One night while working a shift in the small-town gas station that supported me through my 20s, I was commiserating with a regular customer about the crappy oldies station mewling from the speakers.
“So what kind of music do you listen to anyway?” he asked.
Seeing an opportunity for an experiment, I replied, “Give it a guess.”
He eyed me and finally said, “I don’t know… You look like the kind of girl who listens to Britney Spears or something. So pop music, I guess?”
This happens to me often. And it’s always intrigued the hell out of me. (That was the wrong answer, by the way.)
Music is a huge part of identity. There’s ample research on stereotypes based on music preference (i.e. the “you are what you listen to” thought process), but what about perceived music preferences based on stereotypes? And what happens when these perceived music preferences don’t align with our stereotypes of others?

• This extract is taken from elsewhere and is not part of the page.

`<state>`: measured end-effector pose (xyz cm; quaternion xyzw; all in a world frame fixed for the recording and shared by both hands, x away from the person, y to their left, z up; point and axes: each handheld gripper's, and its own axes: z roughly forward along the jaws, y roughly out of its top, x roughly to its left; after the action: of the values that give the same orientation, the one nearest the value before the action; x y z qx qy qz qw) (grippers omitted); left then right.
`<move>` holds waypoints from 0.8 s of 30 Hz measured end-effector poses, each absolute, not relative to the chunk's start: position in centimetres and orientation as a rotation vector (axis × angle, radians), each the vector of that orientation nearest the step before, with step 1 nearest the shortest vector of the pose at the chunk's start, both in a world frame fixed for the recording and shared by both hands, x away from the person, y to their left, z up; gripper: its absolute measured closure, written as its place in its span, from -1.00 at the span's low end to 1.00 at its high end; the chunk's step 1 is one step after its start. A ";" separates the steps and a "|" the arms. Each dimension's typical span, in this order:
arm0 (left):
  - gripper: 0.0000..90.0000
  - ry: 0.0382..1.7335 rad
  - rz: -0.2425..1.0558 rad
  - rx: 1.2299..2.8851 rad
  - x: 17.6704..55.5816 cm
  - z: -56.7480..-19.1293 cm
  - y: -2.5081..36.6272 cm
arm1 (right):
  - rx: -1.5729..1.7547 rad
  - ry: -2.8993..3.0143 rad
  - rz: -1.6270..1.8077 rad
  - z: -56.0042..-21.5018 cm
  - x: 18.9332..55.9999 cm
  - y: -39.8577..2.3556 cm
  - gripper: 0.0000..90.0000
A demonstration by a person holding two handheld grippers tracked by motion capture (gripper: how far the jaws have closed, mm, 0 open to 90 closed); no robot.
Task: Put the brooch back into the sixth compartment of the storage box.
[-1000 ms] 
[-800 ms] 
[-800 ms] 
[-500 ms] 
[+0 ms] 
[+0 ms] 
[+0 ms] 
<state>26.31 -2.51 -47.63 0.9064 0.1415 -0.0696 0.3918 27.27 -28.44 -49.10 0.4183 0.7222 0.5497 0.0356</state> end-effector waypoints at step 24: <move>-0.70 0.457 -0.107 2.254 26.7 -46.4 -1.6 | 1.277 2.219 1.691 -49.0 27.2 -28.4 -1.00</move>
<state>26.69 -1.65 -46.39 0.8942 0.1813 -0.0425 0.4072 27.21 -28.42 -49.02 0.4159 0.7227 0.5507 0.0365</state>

Music journalist and metal music enthusiast Laina Dawes poignantly illustrates this in her interview with NPR. As a fan of both metal and rap music, her words really hit home for me.
There’s still a lot of resistance in terms of who should be listening to what genre of music based on their gender and their ethnicity,” Dawes says, “which does not make any sense to me.
Dawes has been a discredited metalhead most of her life because she’s black and a woman. She has also been discredited as a black woman because she listens to metal, as if she is betraying her own (stereotyped) identity. Dawes likens this to having her “cultural legitimacy” questioned.
My own experiences are by no means on the same scale, but I have garnered my share of incredulous, amused looks when I profess my love of metal music. “You do that headbang stuff, dress in all black, and do the make-up?” they ask with a wry grin. And rap or hip-hop? Forget it. Those don’t even compute for many people.
The interesting thing is the locus of friction I’ve received regarding my preferences in music. It comes not from fellow metal or rap fans but from people who don’t even listen to those genres. I’ve been accused of trying to impress guys, going through “a phase,” and even straight up lying.
Yet 15 years later, my speakers are still bumping the same stuff. This has to be the longest “phase” ever!
Music is more accessible today than it’s ever been, meaning more people are finding new genres with which they identify. Genre mash-ups will become more prevalent (here’s an example of classical meets rap). As a result, perceived music stereotypes will start to become fuzzy and blurred, and we’ll eventually see less stories like Dawes’ or my own.
In the meantime, how about we focus less on what someone likes and more on the why behind it? Odds are conversations about music with that frame of mind will lead to the discovery of commonality rather than difference.